-- Goal of the exercise --
The records below are to be set down again exactly, with the pictures left out.

-- The records --
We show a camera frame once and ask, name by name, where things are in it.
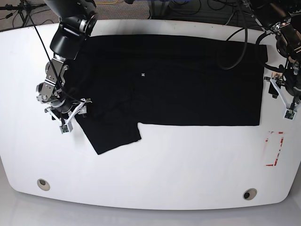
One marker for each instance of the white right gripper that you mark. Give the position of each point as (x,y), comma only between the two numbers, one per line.
(65,111)

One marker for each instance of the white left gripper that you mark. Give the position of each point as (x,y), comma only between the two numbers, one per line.
(277,81)

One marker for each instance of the black T-shirt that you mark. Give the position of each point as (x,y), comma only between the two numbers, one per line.
(163,80)

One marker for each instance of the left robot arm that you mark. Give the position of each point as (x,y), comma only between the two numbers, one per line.
(274,17)

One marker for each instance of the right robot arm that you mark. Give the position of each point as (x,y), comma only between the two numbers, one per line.
(77,19)

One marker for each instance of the red tape rectangle marking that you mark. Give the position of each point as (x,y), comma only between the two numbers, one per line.
(272,148)

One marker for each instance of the black tripod stand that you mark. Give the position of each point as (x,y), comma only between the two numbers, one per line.
(22,10)

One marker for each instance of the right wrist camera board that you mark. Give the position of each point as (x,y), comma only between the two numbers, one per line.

-- Exercise result --
We show a camera frame once and ask, name by name, where things are in it.
One marker for each instance of the white right gripper that you mark. Give the position of each point as (x,y), comma only between the two numbers, one per line.
(65,111)

One marker for each instance of the white left gripper that you mark. Give the position of each point as (x,y), comma only between the two numbers, one per line.
(277,81)

One marker for each instance of the black T-shirt that you mark. Give the position of each point as (x,y), comma only between the two numbers, one per line.
(163,80)

One marker for each instance of the left robot arm that you mark. Give the position of each point as (x,y), comma only between the two numbers, one per line.
(274,17)

One marker for each instance of the right robot arm that you mark. Give the position of each point as (x,y), comma only between the two numbers, one per line.
(77,19)

One marker for each instance of the red tape rectangle marking that you mark. Give the position of each point as (x,y), comma only between the two numbers, one per line.
(272,148)

One marker for each instance of the black tripod stand that you mark. Give the position of each point as (x,y), comma only between the two numbers, one per line.
(22,10)

One marker for each instance of the right wrist camera board that you mark. Give the position of each point as (x,y), comma only between the two numbers, one per line.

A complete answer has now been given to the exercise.